_Work to be completed_
Transcribe all records exactly; omit pictures.
*** Data supplied ***
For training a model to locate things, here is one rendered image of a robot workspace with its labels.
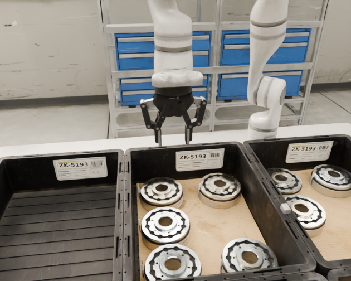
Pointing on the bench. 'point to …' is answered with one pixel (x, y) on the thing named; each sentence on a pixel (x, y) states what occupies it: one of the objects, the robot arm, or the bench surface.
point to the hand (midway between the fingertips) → (173, 137)
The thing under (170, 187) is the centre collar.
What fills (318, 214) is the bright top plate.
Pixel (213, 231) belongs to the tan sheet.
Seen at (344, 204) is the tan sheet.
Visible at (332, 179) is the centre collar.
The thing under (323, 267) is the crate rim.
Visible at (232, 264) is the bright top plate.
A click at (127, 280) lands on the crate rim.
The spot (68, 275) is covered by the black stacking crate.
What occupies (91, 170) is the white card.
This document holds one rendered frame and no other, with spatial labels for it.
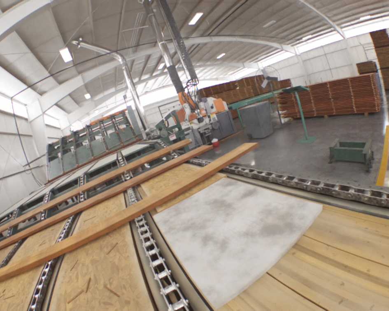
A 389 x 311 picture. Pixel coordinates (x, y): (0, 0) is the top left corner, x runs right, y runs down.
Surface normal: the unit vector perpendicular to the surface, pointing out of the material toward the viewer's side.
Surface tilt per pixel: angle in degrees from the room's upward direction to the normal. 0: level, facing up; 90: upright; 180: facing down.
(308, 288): 0
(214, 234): 0
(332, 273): 0
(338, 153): 90
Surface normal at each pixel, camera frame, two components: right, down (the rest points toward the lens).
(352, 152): -0.84, 0.40
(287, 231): -0.33, -0.92
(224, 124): 0.42, 0.06
*** End of Data supplied ***
_Solution for this problem_
For training a model to locate things, here is one rendered image of a robot workspace with its labels.
Pointing on the bench. 'point to …' is answered with one pixel (x, y) on the thing named; each sentence on a pixel (x, y) states what occupies it: one of the objects, the robot arm, or the bench surface.
point to the hand (midway between the fingertips) → (173, 137)
The thing under (170, 187) is the centre collar.
What fills (318, 214) is the bright top plate.
Pixel (213, 231) belongs to the tan sheet.
Seen at (344, 204) is the tan sheet.
Visible at (332, 179) is the centre collar.
The thing under (323, 267) is the crate rim.
Visible at (232, 264) is the bright top plate.
A click at (127, 280) lands on the crate rim.
The spot (68, 275) is covered by the black stacking crate.
What occupies (91, 170) is the white card.
This document holds one rendered frame and no other, with spatial labels for it.
A 389 x 311 picture. Pixel coordinates (x, y): (0, 0) is the top left corner, x runs right, y runs down.
Surface normal: the unit vector perpendicular to the surface, pointing out of the material toward the viewer's side.
Surface tilt per pixel: angle in degrees from the room's upward direction to the normal. 0: level, facing up; 90: upright; 180: facing down.
(308, 288): 0
(214, 234): 0
(332, 273): 0
(338, 153): 90
Surface normal at each pixel, camera frame, two components: right, down (the rest points toward the lens).
(352, 152): -0.84, 0.40
(287, 231): -0.33, -0.92
(224, 124): 0.42, 0.06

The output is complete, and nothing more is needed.